- TASK DETAILS
From the first line to the last, give the listing again exactly.

□ □ □

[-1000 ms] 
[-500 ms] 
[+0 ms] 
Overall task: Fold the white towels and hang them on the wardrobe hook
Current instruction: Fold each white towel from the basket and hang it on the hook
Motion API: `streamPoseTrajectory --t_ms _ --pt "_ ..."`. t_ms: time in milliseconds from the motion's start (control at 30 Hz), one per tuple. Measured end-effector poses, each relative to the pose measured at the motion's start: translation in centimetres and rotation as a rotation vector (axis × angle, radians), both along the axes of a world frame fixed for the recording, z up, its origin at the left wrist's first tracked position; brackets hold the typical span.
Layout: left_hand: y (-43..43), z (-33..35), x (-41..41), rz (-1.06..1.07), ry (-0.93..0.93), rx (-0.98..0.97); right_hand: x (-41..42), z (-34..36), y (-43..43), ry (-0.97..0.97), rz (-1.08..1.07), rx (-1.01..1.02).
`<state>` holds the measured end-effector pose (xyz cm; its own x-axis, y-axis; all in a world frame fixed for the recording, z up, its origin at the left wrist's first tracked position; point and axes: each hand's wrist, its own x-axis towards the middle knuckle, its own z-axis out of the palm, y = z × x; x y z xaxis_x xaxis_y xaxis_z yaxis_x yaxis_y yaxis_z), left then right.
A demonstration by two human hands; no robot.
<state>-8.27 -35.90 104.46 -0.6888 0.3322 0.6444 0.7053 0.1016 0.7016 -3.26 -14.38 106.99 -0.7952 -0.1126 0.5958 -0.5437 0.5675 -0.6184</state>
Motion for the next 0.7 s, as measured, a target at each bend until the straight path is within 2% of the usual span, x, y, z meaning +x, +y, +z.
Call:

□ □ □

- EXERCISE OUTPUT
[-1000 ms] 
[-500 ms] 
[+0 ms] 
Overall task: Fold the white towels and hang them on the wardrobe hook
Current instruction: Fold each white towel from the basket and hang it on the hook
Motion API: `streamPoseTrajectory --t_ms _ --pt "_ ..."`. t_ms: time in milliseconds from the motion's start (control at 30 Hz), one per tuple. Measured end-effector poses, each relative to the pose measured at the motion's start: translation in centimetres and rotation as a rotation vector (axis × angle, radians), both along the axes of a world frame fixed for the recording, z up, its origin at the left wrist's first tracked position; brackets hold the typical span.
Layout: left_hand: y (-43..43), z (-33..35), x (-41..41), rz (-1.06..1.07), ry (-0.93..0.93), rx (-0.98..0.97); right_hand: x (-41..42), z (-34..36), y (-43..43), ry (-0.97..0.97), rz (-1.08..1.07), rx (-1.01..1.02).
`<state>` holds the measured end-effector pose (xyz cm; its own x-axis, y-axis; all in a world frame fixed for the recording, z up, its origin at the left wrist's first tracked position; point and axes: each hand's wrist, its own x-axis towards the middle knuckle, its own z-axis out of the palm, y = z × x; x y z xaxis_x xaxis_y xaxis_z yaxis_x yaxis_y yaxis_z), left then right.
A demonstration by two human hands; no robot.
<state>-8.27 -35.90 104.46 -0.6888 0.3322 0.6444 0.7053 0.1016 0.7016 -3.26 -14.38 106.99 -0.7952 -0.1126 0.5958 -0.5437 0.5675 -0.6184</state>
Motion for the next 0.7 s, as measured, a target at each bend until the straight path is within 2% of the usual span, x, y, z meaning +x, +y, +z.
Call:

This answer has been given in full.